Sin muchas posibilidades para ensayar con regularidad (como después me comentaron) debido en gran parte a los distintos trabajos, estudios y obligaciones que cada uno de ellos tiene, apenas se notó durante su actuación lo que habla bastante a favor de este grupo. Con un cuidado repertorio repleto de rigor y tradición, mucha labor de campo y estudio, y una forma especial de transmitirlo todo al público nos ofrecieron cerca de 90 minutos de música y diversión. Capaces de todo por sus grandes conocimientos musicales, adecuaron la elección de temas para que la fiesta no decayera y dar pie a lo que vendría después. Lo mejor sin duda es su capacidad vocal (Pío, Manolo y Juan Carlos) heredada de los tiempos de Pan de Centeno que brilla en seguidillas, habaneras, jotas y romances.

No Sólo Folk fueron: Pío a la voz y percusiones, Manolo a la voz, guitarra y violín, Mari a la guitarra, Álvaro al requinto, Sara a la flauta travesera, Raquel al clarinete, Juan Carlos a la voz y bajo eléctrico y en su presentación Javi a las percusiones. Una formación en la que juventud y veterana están equilibradas. Sin duda una gran y desconocida banda dentro del panorama folk nacional.

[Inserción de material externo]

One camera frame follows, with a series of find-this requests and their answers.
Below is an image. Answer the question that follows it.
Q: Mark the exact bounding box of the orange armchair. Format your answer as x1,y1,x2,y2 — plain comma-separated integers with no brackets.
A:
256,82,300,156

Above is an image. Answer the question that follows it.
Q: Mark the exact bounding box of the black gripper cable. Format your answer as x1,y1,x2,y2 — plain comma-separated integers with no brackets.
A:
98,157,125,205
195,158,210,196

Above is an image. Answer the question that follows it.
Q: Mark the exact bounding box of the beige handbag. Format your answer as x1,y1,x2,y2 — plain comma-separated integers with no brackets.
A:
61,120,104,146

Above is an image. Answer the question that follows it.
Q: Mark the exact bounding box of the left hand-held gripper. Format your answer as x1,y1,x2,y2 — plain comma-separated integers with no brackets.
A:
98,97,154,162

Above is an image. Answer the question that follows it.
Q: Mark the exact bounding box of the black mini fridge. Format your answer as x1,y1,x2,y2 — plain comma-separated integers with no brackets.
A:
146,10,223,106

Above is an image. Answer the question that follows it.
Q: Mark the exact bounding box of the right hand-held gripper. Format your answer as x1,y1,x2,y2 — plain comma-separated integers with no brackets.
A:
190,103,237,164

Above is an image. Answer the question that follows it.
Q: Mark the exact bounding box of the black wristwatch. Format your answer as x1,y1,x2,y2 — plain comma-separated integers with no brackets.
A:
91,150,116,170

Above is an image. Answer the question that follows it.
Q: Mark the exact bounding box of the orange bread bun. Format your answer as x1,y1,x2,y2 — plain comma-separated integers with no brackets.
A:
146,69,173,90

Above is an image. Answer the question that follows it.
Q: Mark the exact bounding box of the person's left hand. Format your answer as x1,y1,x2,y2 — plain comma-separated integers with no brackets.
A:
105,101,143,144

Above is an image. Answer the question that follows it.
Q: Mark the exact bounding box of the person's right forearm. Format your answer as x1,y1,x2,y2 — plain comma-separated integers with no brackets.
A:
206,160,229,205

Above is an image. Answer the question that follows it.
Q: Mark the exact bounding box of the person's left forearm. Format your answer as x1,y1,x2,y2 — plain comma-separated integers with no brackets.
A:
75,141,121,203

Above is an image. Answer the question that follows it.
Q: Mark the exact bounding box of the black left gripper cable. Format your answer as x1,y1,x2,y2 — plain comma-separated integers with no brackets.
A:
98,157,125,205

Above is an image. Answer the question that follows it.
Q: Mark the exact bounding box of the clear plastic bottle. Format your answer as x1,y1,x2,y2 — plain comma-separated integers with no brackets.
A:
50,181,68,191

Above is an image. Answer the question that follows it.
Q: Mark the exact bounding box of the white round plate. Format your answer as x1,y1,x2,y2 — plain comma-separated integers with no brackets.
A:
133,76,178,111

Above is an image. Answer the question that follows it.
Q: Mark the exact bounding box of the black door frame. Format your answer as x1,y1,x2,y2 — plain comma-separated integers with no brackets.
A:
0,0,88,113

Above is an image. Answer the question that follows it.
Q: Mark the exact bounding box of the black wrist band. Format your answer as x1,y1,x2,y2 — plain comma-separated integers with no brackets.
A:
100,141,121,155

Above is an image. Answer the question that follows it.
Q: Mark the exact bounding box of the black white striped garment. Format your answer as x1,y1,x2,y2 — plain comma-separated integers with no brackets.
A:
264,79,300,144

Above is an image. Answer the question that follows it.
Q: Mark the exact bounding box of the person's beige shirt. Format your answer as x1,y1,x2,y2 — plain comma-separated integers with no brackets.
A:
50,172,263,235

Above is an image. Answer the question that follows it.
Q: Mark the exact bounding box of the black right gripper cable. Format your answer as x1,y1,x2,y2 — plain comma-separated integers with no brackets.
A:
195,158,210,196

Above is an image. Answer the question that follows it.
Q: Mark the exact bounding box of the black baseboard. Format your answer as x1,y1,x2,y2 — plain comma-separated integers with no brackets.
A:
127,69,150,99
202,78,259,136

Tras un breve receso les tocó el turno a GINGA provenientes de Coimbra, Portugal; eran unos auténticos desconocidos (como casi todo el folk que se hace en el país vecino) hasta hace bien poco, pero en este mundillo folk las noticias vuelan y ya estaba preparado para la fiesta que montan sobre el escenario. Con el primer premio obtenido en el concurso Eurofolk – J del Festival Parapanda de Íllora, Granada esta formación al igual que No Sólo Folk combina la juventud con la veteranía. Empezaron como cuarteto hace tres años y recientemente han incorporado dos miembros lo que ha dado una solidez tremenda a su sonido y muchas más posibilidades de expansión. Se notan las muchas horas de ensayo en lo perfectamente acoplados que están, y llama mucho la atención el carácter valiente de el sexteto. Con una propuesta innovadora mezclan la tradición portuguesa con los sonidos gallegos y asturianos y agitándolo todo nos ofrecen lo que podíamos calificar de folk-rock- progresivo (como buenos seguidores de Wolfstone y Runrig que son) de una manera que no permite que decaiga la fiesta. Unos cambios de ritmo y de melodía endiablados (como en su tema “Suenos diabólicos”) para más tarde sorprendernos con unos buenos fados. A buen seguro que en el futuro oiremos hablar de Ginga como una gran formación folk.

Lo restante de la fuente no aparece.